Review: The Ridiculous Darkness (Gate Theatre)

Anthony Simpson-Pike adapts Wolfram Lotz’s play for the Gate

Rochelle Rose in The Ridiculous Darkness
Rochelle Rose in The Ridiculous Darkness
© Helen Murray

The Gate's 2018-19 season has, time and again, asked who has the right to decide which story is being told. In A Small Place, Jamaica Kincaid rails against those transforming her island home's history into a money-spinning tourism opportunity. In Dear Elizabeth, with a different cast at every performance, artistic director Ellen McDougall made the letters of Elizabeth Bishop and Robert Lowell a universal story for all.

Anthony Simpson-Pike's staging of Wolfram Lotz's The Ridiculous Darkness explores what happens when one narrative is told at the expense of others. A loosely reimagined and wickedly witty take on Heart of Darkness and Apocalypse Now, the piece opens on Somali pirate Ultimo (Rochelle Rose), trying to explain to a German district court why he had to turn to a life of piracy with his friend Tofdau (one many many roles played by Shannon Hayes) when there were no more fish left in the sea.

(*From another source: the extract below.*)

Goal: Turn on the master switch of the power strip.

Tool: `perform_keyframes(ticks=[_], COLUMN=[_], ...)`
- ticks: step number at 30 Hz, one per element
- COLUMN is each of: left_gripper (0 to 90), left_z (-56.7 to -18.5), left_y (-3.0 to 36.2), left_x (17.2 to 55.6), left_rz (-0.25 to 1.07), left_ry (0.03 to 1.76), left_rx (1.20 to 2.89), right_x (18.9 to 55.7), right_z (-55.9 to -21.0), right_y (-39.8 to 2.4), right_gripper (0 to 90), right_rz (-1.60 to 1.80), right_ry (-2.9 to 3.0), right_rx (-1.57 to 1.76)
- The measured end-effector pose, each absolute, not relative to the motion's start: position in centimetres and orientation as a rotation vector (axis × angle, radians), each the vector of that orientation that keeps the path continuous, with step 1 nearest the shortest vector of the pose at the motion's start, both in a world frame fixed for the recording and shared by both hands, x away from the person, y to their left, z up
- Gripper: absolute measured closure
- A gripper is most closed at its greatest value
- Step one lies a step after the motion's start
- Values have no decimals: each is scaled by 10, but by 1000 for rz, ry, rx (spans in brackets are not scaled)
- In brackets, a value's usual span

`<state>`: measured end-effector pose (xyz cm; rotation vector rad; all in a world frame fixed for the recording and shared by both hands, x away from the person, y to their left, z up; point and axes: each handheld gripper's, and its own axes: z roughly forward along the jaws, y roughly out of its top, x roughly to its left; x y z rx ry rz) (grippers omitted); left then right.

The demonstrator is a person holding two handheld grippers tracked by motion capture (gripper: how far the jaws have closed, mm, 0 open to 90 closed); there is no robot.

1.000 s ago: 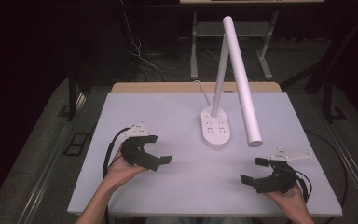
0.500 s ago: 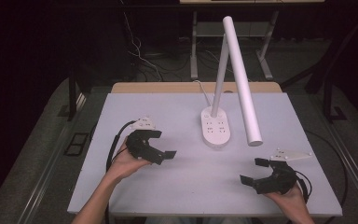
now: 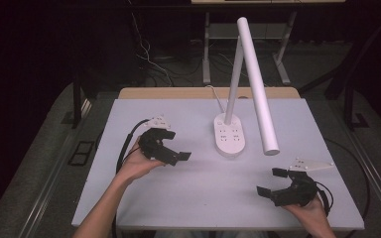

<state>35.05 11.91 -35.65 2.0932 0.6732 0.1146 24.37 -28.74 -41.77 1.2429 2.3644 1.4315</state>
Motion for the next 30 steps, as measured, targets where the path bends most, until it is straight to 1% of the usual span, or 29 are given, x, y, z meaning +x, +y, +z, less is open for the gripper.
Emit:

All of a sudden, wham, two German soldiers (Travis Alabanza and Seraphina Beh) burst in – "Flight of the Valkyries" blares out over the speakers, the pair rip light fixtures off the walls, hijack microphones and knock down mic stands. Ultimo is forced at gunpoint into a sound booth to sit in silence. Now, Alabanza tells us, we're sailing along the Hindu Kush, meeting a panoply of surreal (and western) characters, in search of Lieutenant Colonel Deutinger, an officer who went rogue and murdered his compatriots. Ultimo's story is ignored.

Lotz's piece was originally designed as a radio play but reimagined at the Gate it is full of tricks and twists – be it Josh Pharo's flashy lighting and projection or Max Pappenheim's foley artistry, created by Rose in the sound booth.

Simpson-Pike's production also goes one step further than Lotz's original text. With help from dramaturg Nina Segal, it is injected with knowing asides. It's made very clear to the audience that Lotz, a white man, writes exclusively male voices into his text – so much so that by the end of the play the non-white, non-male cast are taking jabs at their scripts.

It's a brilliant, at times elusive production about the marginalisation of voices and of skin colours in colonial stories that makes a mockery of jocular, weapon-clenching masculinity, especially in Rosie Elnile's garishly stylised set, full of clashing greens and purples. It's also satirically whimsical and wry – when the two Germans finally encounter Deutinger, he gives a protracted monologue about a time he dreamed about being up his own arse.

It all seems so, well, ridiculous, in retrospect. An absurd and absorbing show clocking in at 100 minutes straight through, you'd be sorely pressed to find anything more riveting or stupendous. Bravo to the Gate for closing off its latest season in style.